§ **Records from a collection**:
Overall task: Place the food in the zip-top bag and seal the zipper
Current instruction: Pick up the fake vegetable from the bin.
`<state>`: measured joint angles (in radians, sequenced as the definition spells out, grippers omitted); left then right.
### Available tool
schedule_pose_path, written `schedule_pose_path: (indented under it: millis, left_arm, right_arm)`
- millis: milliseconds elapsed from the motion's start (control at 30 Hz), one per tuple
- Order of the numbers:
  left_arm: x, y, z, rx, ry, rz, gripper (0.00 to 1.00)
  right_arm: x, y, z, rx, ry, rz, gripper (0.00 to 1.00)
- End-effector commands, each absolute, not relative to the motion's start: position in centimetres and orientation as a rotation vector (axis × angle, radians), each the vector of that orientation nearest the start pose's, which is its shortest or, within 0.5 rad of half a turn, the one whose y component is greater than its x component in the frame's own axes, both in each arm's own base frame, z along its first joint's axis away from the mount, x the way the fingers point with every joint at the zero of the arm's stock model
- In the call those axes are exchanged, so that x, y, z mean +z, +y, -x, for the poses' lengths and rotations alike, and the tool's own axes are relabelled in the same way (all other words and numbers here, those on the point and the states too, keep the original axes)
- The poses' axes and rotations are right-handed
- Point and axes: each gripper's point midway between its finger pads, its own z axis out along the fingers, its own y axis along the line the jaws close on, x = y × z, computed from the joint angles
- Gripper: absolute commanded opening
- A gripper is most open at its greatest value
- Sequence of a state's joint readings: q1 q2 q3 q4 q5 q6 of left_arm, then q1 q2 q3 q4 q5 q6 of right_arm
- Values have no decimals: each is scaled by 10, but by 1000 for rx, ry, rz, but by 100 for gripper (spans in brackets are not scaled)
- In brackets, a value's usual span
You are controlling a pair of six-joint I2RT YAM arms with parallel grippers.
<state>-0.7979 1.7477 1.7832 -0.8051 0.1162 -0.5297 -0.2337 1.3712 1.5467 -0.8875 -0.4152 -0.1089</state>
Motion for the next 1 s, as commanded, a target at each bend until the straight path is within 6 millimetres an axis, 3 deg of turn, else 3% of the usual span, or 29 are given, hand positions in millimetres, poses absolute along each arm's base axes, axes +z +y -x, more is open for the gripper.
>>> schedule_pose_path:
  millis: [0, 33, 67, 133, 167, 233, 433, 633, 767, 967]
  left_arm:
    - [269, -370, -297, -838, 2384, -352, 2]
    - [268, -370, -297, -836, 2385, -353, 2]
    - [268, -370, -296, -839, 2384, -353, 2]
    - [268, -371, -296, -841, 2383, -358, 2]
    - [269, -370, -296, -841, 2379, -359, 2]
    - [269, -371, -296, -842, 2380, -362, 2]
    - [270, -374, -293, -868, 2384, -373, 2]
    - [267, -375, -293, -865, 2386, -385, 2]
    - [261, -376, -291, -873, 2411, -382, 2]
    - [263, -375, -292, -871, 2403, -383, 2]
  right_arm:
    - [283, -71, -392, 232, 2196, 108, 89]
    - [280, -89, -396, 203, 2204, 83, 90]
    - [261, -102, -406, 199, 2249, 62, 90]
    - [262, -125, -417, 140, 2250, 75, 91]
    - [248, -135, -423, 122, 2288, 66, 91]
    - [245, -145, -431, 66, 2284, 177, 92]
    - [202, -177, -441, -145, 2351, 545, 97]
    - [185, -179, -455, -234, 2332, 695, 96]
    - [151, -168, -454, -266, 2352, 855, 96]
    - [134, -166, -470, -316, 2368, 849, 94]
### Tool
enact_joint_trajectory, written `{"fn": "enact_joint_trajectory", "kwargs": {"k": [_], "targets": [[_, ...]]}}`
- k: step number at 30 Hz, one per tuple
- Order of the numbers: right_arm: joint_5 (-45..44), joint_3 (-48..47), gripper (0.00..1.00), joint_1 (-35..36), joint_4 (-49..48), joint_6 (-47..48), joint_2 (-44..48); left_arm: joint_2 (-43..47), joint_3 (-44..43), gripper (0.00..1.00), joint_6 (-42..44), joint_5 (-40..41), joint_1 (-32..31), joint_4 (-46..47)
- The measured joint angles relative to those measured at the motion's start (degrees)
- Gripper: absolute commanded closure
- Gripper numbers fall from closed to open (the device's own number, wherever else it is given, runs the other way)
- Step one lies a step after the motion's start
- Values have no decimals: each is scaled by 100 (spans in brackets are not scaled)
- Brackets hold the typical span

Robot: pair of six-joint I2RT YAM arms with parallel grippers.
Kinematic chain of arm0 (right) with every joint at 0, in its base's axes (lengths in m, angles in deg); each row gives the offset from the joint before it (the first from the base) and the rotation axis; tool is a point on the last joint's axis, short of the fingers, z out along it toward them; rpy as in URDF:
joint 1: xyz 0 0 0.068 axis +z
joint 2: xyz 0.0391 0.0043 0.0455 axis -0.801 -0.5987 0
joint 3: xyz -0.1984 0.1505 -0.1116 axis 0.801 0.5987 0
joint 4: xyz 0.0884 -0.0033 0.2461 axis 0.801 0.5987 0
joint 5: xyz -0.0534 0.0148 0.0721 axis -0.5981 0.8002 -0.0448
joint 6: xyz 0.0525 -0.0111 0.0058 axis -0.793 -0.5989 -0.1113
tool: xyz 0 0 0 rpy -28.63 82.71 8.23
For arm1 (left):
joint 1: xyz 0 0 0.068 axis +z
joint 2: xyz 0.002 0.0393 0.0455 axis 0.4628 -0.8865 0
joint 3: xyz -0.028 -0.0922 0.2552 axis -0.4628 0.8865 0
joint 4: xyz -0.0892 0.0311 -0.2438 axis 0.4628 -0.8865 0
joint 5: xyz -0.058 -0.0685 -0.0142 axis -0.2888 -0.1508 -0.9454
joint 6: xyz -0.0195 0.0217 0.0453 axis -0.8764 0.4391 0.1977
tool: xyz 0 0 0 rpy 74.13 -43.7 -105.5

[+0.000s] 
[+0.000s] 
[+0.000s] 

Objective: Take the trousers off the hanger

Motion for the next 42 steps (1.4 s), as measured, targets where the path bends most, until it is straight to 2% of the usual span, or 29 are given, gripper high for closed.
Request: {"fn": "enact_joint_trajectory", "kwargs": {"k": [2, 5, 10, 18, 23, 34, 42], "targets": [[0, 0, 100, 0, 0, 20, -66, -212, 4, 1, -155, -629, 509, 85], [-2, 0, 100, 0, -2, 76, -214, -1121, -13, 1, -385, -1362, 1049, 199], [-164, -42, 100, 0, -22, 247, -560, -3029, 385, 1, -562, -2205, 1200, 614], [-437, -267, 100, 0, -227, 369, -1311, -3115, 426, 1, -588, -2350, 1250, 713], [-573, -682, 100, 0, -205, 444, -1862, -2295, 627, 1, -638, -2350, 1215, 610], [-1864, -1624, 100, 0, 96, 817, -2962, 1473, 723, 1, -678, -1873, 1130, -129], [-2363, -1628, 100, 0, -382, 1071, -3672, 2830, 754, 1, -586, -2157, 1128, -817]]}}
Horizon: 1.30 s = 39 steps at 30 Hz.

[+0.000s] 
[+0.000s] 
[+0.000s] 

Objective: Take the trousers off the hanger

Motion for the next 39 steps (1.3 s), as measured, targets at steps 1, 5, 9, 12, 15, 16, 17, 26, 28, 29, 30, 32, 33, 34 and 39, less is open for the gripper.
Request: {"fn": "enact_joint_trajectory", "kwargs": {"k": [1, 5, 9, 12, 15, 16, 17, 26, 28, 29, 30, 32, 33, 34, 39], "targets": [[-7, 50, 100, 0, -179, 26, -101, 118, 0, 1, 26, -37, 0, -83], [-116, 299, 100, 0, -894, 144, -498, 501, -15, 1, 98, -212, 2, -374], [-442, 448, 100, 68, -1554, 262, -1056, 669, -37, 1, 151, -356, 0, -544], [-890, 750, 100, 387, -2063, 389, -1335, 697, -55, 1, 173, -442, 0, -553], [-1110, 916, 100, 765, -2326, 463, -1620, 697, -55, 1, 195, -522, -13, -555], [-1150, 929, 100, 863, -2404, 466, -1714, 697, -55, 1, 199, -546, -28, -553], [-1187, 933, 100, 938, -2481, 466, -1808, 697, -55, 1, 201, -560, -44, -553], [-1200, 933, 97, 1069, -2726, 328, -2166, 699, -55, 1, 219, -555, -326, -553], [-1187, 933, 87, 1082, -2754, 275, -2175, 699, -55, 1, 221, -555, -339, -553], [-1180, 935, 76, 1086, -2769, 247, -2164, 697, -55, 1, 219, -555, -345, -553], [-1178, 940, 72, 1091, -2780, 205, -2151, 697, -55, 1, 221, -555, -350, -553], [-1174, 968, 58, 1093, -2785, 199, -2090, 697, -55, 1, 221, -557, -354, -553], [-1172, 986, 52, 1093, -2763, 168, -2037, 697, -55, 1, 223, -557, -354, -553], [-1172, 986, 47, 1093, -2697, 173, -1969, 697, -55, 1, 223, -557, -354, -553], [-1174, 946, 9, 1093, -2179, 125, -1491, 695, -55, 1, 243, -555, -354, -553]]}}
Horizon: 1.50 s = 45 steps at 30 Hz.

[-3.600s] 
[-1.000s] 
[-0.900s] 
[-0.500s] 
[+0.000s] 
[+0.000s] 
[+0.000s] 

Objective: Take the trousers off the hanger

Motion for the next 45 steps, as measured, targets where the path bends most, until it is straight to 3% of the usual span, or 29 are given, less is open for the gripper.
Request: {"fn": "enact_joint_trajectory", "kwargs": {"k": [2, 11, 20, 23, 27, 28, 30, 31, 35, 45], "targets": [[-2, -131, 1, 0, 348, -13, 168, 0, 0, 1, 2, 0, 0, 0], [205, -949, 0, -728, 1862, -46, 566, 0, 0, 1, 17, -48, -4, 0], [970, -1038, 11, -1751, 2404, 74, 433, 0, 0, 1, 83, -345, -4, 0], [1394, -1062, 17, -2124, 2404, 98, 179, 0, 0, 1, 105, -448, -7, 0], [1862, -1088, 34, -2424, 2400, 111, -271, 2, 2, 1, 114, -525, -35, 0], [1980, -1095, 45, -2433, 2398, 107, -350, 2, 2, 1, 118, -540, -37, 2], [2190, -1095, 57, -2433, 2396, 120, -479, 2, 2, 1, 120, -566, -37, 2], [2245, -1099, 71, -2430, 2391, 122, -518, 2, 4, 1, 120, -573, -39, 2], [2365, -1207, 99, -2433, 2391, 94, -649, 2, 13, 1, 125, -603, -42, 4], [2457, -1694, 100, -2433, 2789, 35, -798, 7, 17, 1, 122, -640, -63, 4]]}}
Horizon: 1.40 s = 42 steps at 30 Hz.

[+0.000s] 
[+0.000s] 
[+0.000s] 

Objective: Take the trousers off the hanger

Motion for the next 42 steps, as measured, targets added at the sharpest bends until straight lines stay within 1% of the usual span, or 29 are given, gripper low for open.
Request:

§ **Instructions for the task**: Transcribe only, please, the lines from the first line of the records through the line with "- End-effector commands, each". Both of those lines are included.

§ **Solution**:
Overall task: Place the food in the zip-top bag and seal the zipper
Current instruction: Pick up the fake vegetable from the bin.
`<state>`: measured joint angles (in radians, sequenced as the definition spells out, grippers omitted); left then right.
### Available tool
schedule_pose_path, written `schedule_pose_path: (indented under it: millis, left_arm, right_arm)`
- millis: milliseconds elapsed from the motion's start (control at 30 Hz), one per tuple
- Order of the numbers:
  left_arm: x, y, z, rx, ry, rz, gripper (0.00 to 1.00)
  right_arm: x, y, z, rx, ry, rz, gripper (0.00 to 1.00)
- End-effector commands, each absolute, not relative to the motion's start: position in centimetres and orientation as a rotation vector (axis × angle, radians), each the vector of that orientation nearest the start pose's, which is its shortest or, within 0.5 rad of half a turn, the one whose y component is greater than its x component in the frame's own axes, both in each arm's own base frame, z along its first joint's axis away from the mount, x the way the fingers point with every joint at the zero of the arm's stock model

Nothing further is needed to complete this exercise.